**WHAT YOU ARE ASKED TO DO**
What is needed here is every line of the records that includes "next".

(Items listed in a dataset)
══════════════════════════════

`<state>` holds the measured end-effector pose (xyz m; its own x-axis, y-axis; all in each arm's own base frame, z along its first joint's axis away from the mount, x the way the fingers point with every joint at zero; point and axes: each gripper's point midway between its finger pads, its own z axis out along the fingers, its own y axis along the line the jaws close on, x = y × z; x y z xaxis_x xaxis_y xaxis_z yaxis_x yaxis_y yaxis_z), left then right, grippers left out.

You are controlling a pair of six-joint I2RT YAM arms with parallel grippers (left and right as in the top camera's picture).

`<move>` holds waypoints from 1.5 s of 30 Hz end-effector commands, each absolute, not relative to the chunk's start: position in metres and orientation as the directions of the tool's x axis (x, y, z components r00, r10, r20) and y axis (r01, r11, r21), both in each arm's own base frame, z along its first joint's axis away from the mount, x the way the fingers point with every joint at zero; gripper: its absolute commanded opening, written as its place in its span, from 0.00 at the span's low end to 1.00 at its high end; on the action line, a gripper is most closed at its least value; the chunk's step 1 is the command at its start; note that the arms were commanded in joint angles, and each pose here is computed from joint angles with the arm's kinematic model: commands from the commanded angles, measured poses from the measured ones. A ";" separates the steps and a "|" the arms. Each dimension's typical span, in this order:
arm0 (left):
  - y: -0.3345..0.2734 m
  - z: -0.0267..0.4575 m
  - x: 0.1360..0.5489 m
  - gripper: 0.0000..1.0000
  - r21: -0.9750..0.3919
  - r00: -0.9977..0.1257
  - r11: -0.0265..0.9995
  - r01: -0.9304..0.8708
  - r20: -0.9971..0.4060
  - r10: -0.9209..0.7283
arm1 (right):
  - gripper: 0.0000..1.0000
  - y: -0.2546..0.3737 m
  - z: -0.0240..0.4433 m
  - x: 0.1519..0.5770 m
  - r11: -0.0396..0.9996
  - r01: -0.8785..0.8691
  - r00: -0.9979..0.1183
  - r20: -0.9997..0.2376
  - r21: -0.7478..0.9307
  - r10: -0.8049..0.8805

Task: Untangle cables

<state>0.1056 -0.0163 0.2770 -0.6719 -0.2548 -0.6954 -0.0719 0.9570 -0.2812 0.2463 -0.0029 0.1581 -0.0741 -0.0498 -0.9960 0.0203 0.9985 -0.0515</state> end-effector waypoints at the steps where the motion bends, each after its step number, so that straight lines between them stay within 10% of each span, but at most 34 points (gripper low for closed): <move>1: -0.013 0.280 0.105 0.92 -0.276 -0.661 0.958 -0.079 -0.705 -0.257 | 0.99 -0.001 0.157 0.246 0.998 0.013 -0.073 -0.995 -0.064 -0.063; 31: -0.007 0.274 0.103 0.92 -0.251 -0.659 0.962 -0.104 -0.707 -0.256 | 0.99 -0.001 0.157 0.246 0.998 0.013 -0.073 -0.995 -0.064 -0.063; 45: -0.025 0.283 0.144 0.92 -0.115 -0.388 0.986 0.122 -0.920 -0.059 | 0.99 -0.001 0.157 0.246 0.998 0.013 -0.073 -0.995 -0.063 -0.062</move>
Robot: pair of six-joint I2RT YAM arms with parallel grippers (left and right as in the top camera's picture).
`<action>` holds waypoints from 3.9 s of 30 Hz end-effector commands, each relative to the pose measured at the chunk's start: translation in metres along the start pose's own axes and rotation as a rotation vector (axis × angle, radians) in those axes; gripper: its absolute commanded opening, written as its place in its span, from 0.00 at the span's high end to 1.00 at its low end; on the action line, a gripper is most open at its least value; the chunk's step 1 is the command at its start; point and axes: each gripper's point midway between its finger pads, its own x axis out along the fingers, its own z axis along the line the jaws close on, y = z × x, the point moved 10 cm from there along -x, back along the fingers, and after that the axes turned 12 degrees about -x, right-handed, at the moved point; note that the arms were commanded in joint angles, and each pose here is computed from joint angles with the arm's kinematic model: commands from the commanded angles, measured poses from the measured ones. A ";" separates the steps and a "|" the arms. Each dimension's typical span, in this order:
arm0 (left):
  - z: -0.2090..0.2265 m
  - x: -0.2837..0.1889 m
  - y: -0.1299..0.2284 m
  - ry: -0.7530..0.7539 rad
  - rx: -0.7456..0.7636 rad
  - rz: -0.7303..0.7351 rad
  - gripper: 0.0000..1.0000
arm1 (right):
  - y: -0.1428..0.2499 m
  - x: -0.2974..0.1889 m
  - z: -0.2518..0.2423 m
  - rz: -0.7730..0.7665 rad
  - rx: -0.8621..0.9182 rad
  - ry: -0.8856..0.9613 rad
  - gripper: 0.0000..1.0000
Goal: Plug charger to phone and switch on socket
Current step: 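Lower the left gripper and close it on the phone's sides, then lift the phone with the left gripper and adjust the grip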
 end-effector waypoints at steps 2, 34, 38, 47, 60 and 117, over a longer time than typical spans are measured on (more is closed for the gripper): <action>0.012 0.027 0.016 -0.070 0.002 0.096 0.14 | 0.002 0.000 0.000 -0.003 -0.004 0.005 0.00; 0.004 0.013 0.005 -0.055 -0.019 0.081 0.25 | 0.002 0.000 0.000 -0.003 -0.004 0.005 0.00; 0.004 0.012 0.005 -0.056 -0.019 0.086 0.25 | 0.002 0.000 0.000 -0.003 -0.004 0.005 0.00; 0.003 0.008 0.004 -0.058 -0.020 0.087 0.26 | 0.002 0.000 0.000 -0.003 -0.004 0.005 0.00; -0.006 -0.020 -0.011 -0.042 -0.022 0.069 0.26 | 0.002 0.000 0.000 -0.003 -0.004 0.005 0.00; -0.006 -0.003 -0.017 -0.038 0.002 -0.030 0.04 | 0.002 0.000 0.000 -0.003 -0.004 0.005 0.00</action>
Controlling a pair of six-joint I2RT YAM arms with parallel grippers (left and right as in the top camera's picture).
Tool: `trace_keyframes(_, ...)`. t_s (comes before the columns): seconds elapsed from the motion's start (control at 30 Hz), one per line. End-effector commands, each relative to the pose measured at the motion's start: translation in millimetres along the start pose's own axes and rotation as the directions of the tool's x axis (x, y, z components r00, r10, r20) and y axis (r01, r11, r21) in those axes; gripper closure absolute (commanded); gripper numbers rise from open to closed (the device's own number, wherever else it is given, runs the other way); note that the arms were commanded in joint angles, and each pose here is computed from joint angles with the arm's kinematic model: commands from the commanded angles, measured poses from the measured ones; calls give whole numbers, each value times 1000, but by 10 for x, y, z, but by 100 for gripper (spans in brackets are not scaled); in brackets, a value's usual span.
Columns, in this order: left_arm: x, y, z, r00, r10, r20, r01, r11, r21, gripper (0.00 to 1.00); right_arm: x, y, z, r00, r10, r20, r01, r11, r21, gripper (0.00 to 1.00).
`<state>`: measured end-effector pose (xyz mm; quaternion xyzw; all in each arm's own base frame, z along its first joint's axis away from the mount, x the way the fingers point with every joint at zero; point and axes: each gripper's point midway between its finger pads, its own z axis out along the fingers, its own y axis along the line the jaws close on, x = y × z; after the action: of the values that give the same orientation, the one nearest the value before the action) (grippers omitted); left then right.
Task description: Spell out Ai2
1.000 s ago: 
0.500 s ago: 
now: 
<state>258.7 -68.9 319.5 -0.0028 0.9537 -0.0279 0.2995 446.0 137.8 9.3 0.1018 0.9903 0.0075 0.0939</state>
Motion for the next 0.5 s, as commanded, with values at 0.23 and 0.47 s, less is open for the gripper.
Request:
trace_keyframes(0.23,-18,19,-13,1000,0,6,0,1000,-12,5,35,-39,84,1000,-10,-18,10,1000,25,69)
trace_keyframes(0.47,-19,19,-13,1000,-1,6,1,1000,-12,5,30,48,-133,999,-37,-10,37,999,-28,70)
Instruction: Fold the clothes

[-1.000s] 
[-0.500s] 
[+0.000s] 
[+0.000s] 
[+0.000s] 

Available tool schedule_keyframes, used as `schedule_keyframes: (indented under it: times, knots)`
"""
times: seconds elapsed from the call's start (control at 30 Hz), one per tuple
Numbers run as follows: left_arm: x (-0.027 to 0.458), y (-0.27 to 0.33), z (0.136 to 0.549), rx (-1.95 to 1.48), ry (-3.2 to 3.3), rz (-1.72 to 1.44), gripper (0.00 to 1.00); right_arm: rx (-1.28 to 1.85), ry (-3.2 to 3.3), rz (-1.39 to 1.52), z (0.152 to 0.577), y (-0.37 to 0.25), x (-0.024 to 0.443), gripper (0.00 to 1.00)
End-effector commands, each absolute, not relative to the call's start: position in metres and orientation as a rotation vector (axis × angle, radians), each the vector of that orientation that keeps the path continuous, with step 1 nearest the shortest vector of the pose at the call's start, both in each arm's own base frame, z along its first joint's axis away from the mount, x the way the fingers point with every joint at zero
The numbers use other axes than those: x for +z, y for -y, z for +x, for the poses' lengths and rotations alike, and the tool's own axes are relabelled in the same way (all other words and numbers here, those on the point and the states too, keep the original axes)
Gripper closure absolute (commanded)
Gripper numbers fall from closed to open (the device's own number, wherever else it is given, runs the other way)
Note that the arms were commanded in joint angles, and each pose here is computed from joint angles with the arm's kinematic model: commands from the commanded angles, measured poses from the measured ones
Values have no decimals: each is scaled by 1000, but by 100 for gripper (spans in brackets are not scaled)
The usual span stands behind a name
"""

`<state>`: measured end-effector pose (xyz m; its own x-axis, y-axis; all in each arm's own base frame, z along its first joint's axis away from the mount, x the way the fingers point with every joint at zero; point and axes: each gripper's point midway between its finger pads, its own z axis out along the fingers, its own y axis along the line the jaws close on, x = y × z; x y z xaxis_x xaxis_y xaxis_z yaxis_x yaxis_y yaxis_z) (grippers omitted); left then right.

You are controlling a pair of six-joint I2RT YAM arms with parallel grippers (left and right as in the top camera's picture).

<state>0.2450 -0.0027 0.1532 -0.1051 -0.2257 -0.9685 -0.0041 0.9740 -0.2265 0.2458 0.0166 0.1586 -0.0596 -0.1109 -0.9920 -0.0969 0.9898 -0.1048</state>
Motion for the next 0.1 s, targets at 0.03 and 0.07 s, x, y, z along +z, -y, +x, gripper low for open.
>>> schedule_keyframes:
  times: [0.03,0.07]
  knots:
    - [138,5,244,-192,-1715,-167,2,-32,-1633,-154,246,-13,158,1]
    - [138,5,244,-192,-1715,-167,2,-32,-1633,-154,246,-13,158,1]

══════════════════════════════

**TASK RESULT**
Motion for the next 0.5 s, as commanded, with values at 0.23 and 0.47 s, less is open for the gripper.
Motion for the next 0.1 s, targets at 0.03 and 0.07 s, x, y, z along +z, -y, +x, gripper low for open.

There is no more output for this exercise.